それにはバイデン氏の思惑があって、今、韓国にレッドチームに入られると困るという程度の話なのだと思う。明確にレッドチーム入りされると、何らかの対処が必要である。朝鮮半島からの撤退作戦をやらなければならないからね。

だが、それはアフガニスタンやスーダンの比ではないコストと時間がかかる。

勝手な憶測ではあるが、時間稼ぎに過ぎないのではないか、と、そんな気がする。アメリカとしてはむしろ韓国の防衛について「将来的には日本に任せよう」まであるのではないか?少なくとも、台湾より優先順位が低くなっているのは確実だ。

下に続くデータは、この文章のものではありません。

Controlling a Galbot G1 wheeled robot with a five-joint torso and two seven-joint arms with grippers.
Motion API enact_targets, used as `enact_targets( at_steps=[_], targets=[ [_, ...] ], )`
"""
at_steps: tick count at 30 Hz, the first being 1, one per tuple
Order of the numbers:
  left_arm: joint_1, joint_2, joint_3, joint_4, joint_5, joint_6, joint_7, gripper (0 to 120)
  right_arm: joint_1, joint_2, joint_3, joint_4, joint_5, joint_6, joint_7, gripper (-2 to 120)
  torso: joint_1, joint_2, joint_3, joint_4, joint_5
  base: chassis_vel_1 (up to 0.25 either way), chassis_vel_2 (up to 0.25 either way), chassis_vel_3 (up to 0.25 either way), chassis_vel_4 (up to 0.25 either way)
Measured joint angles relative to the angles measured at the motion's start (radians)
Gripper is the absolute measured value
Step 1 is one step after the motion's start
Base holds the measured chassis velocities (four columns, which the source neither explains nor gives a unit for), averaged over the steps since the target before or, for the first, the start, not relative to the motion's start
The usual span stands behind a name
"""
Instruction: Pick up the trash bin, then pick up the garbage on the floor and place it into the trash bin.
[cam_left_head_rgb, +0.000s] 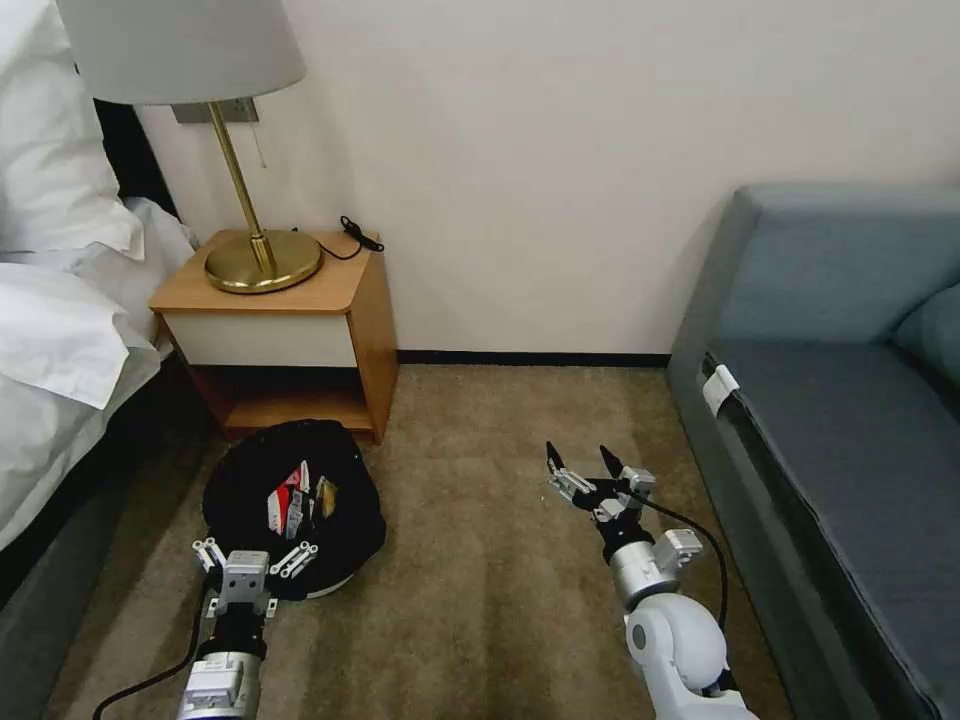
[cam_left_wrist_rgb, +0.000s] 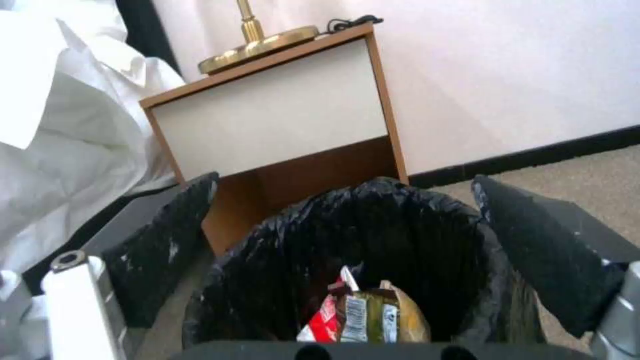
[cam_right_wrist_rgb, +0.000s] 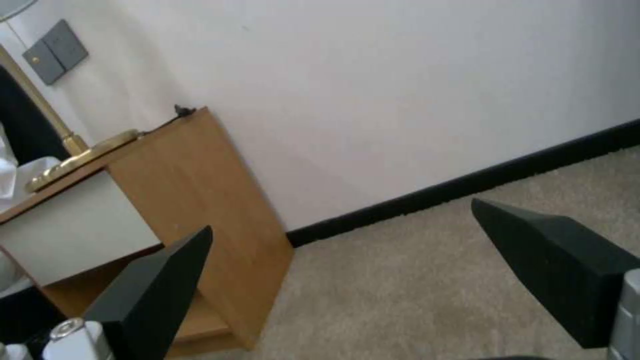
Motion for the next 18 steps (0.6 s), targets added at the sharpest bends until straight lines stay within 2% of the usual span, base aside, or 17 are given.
enact_targets(
  at_steps=[18],
  targets=[
    [0.000,0.000,0.000,0.000,0.000,0.000,0.000,100,0.000,0.000,0.000,0.000,0.000,0.000,0.000,100,0.000,0.000,0.000,0.0000,0.0000,0.000,0.000,0.000,0.000]
  ],
)
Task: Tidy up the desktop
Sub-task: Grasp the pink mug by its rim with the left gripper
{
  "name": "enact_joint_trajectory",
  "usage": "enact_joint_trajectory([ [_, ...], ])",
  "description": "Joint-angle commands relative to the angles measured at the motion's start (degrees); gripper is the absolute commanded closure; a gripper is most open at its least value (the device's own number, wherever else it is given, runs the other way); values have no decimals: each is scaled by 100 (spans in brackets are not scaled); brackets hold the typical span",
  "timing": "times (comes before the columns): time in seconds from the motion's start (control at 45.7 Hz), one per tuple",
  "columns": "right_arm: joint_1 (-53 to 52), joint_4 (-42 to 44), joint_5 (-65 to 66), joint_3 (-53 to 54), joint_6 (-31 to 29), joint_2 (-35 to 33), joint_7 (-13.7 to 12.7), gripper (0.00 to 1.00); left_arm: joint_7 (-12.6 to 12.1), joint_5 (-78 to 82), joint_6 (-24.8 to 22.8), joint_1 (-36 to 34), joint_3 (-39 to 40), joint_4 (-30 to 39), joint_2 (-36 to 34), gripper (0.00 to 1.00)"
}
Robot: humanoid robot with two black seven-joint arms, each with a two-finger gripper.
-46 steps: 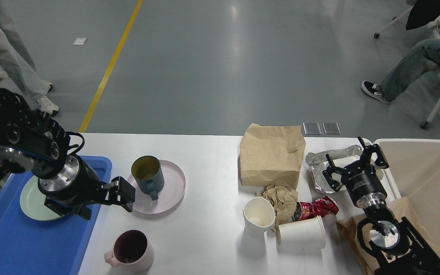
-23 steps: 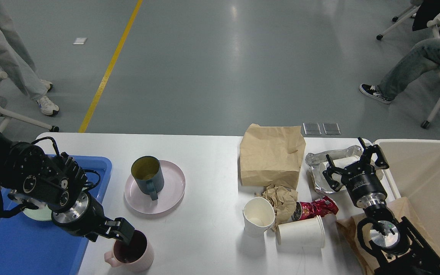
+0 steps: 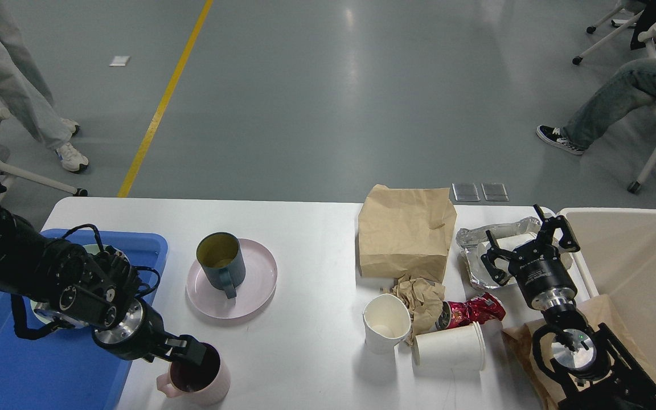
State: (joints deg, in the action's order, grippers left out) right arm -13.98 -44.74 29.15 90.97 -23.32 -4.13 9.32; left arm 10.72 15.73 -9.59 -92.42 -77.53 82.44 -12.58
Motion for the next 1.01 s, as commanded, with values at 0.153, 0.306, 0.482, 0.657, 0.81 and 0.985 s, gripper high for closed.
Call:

いっぽうのユンユンは成果が欲しかった。だから、大袈裟に言っちゃったんだな。そして、怒られるまでがセットである。欲張りセットだね!

コメント

  1. アバター 七面鳥 より:

    こんにちは。

    >KMPRねぇ。

    それが何であれ「韓国型」って付いた瞬間、「はい解散!」ってなるんですが。脳内で。

    • 木霊 木霊 より:

      韓国軍が持っているミサイル関係の話は、本当に怪しい話が多いです。
      とはいえ、それなりの実力を持っている「可能性」はあるので、馬鹿にしたものでもないとは思うんですが……。